The Multilingual Transcription batch API supports adeepfake_signal parameter that adds a per-utterance deepfake_score to transcription output. This is convenient when you already need transcription and want a deepfake signal without a second API call.
Use the dedicated Deepfake Detection APIs instead when:
- Transcription is not needed — you only want to know if audio is synthetic.
- You need frame-level results across the full audio (not just utterance-level scores).
- You need explicit
no-contentverdicts for silent regions. - You need streaming deepfake verdicts in real time.
Common scenarios
Call center QA on recorded English calls, high volume → English Fast Transcription (batch). Use parallel requests with a semaphore to respect concurrent limits. Meeting transcription with speaker attribution and emotion → Multilingual Transcription (batch) withspeaker_diarization=true and emotion_signal=true.
Live interview transcription with real-time captions, multilingual or with speaker labels
→ Multilingual Transcription streaming. Stream audio over WebSocket and display utterances as they arrive.
Live English captions or voice assistant input with minimal latency
→ English Fast Transcription streaming. Partial transcripts update every ~1.5 seconds — replace your displayed text with each new partial, then finalize on the utterance message.
Detect AI-generated voice in a submitted audio clip
→ Deepfake Detection batch endpoint.
Real-time anti-spoofing check during a voice authentication flow
→ Deepfake Detection streaming endpoint. Stream audio and act on frame verdicts as they arrive.

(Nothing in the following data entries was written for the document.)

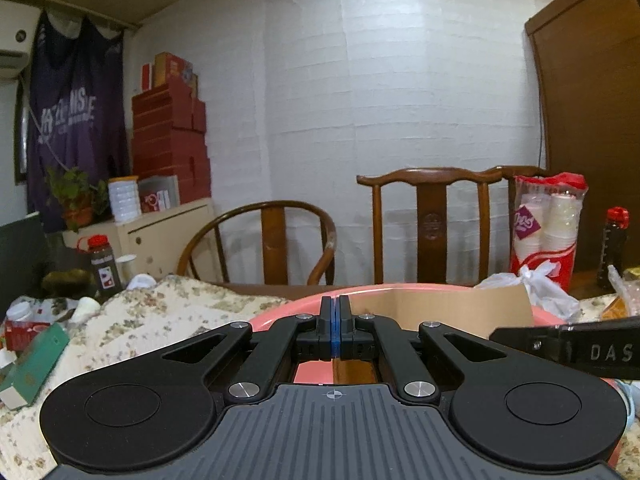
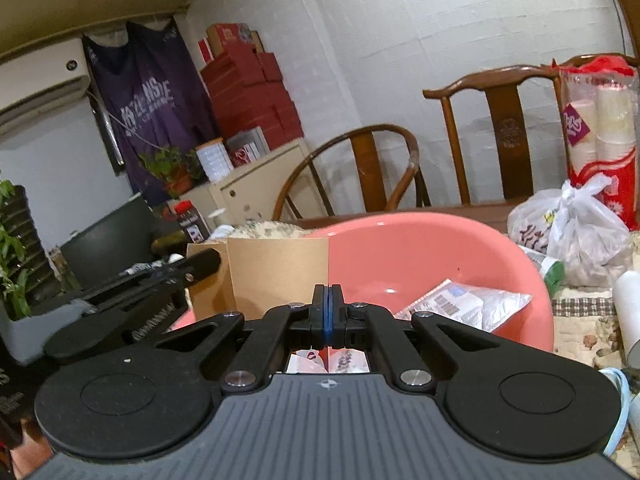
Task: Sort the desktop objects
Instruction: 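Open the right tool to drop the cardboard into the basin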
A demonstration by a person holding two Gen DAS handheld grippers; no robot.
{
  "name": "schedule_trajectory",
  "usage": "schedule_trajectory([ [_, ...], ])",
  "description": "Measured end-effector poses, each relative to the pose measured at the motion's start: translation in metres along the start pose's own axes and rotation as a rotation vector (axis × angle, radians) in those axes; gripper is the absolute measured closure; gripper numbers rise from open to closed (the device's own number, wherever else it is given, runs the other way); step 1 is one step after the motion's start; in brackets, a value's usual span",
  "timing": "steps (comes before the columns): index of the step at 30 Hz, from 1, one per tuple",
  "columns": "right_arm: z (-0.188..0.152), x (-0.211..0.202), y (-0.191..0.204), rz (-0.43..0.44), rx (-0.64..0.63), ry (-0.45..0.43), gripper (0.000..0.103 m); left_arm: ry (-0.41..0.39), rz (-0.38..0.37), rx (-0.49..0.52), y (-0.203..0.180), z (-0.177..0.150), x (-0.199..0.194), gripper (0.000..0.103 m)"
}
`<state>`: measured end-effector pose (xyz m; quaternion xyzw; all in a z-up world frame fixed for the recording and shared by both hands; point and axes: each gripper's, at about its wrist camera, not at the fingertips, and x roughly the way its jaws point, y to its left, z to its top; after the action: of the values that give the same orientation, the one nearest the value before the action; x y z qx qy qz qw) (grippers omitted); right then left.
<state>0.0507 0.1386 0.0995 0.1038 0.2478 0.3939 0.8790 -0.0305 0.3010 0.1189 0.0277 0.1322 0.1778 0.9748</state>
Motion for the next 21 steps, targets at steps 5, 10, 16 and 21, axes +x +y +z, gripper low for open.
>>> schedule_trajectory([
  [5, -0.005, 0.005, -0.003, -0.026, 0.014, 0.014, 0.099, 0.004, 0.016, -0.013, 0.006, -0.001, 0.002, 0.077],
  [10, -0.003, -0.005, -0.010, -0.060, 0.056, -0.022, 0.041, -0.038, 0.042, -0.038, 0.010, 0.001, -0.008, 0.016],
  [16, -0.003, -0.016, -0.011, -0.086, 0.046, -0.054, 0.026, -0.076, 0.040, -0.026, 0.002, 0.010, -0.023, 0.014],
  [21, -0.006, -0.035, -0.011, -0.113, 0.025, -0.088, 0.026, -0.099, -0.002, -0.022, -0.015, 0.016, -0.040, 0.014],
])
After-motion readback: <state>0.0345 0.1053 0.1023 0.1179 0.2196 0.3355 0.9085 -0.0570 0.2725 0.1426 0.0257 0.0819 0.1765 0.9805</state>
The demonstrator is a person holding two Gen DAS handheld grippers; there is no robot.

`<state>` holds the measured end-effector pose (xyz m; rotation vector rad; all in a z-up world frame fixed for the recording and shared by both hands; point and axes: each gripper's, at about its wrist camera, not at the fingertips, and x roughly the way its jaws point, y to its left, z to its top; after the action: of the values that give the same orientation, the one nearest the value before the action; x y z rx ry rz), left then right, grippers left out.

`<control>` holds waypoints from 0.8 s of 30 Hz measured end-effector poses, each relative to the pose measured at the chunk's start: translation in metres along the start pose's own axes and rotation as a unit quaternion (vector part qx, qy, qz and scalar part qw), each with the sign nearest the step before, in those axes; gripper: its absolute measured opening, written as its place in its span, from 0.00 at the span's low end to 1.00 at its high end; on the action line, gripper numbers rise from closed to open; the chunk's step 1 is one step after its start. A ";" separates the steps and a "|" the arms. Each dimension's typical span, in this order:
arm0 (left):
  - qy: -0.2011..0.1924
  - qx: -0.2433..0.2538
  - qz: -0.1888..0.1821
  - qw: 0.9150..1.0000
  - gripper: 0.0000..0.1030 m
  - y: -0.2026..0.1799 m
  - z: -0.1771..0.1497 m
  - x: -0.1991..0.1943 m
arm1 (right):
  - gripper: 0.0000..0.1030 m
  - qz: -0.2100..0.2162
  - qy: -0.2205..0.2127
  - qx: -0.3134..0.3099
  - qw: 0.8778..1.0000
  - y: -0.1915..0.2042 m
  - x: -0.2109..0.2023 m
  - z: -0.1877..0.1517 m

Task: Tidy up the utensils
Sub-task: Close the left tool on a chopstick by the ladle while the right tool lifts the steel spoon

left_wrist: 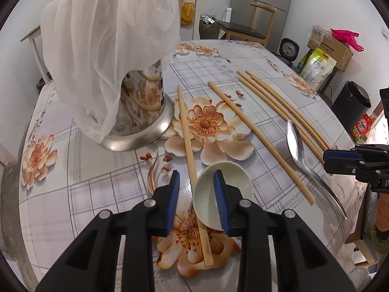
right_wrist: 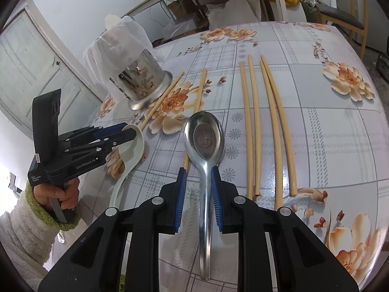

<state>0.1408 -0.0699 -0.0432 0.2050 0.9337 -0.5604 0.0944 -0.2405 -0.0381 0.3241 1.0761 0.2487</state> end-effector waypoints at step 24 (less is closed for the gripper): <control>-0.040 0.002 -0.020 0.999 0.03 0.009 0.000 -0.017 | 0.25 -0.001 -0.009 -0.044 0.999 -0.008 0.010 0.035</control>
<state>0.1381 -0.0561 -0.0305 0.1674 0.8603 -0.6034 0.1306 -0.2495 -0.0335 0.2450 1.0440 0.2901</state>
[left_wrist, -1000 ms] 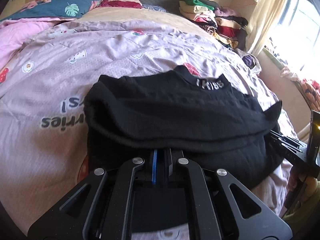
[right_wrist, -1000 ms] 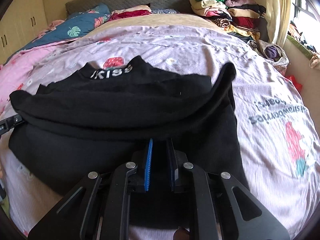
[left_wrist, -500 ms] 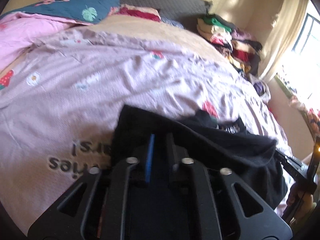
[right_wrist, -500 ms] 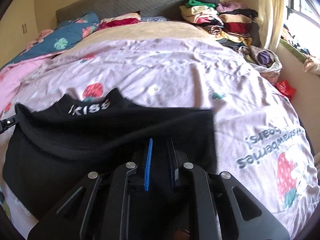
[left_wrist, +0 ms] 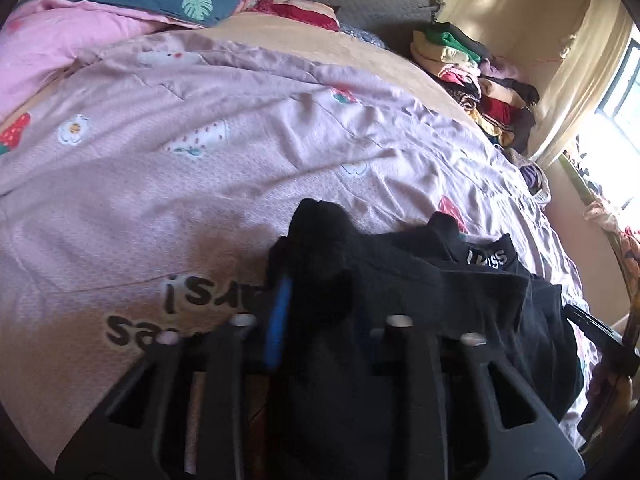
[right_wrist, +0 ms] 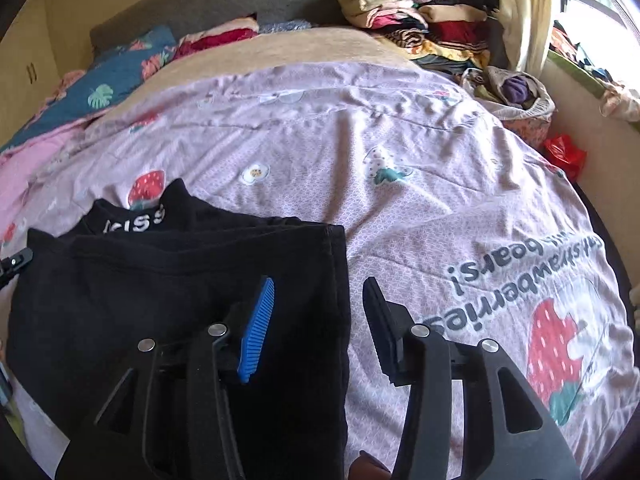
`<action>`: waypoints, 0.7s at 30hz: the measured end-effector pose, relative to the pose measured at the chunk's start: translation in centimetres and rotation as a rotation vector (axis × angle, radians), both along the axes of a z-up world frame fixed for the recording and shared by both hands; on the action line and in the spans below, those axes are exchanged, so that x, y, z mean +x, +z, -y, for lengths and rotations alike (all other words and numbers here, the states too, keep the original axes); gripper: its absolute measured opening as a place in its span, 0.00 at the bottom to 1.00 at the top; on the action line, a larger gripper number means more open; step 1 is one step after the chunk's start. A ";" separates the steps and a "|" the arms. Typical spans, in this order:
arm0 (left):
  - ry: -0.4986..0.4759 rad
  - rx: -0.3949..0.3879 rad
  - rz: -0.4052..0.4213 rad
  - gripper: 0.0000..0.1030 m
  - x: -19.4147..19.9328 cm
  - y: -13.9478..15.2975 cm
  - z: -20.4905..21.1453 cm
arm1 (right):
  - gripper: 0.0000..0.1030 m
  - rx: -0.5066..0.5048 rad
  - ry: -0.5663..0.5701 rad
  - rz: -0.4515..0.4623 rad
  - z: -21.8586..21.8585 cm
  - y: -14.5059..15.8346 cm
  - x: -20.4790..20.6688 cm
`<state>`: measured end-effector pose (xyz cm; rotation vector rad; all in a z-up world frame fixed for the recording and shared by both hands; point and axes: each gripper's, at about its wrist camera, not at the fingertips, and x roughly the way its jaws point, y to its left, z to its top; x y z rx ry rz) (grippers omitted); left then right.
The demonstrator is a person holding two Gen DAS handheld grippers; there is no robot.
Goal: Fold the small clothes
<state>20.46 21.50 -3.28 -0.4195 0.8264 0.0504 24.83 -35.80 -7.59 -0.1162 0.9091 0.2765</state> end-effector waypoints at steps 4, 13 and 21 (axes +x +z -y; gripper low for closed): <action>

Transcript of a support call with PII/PHI spans tagged for downstream review
→ Multilingual Transcription (batch) with pii_phi_tagging=true. Language is auto-detected per utterance. The transcript content is preserved; sensitive spans are wrapped in tags.
Compliance recording that must be shareable with PII/PHI silenced
→ PII/PHI Redaction Batch API. Returns a redacted MP3 with sensitive audio ranges silenced and a transcript where each PII/PHI span is replaced with an entity-type tag.
Route audio to the right transcription pipeline based on spoken language
→ Language Detection batch endpoint. Send the clip, read predicted_language_code from the response, and route accordingly. Use the confidence field to catch low-certainty results and handle them separately.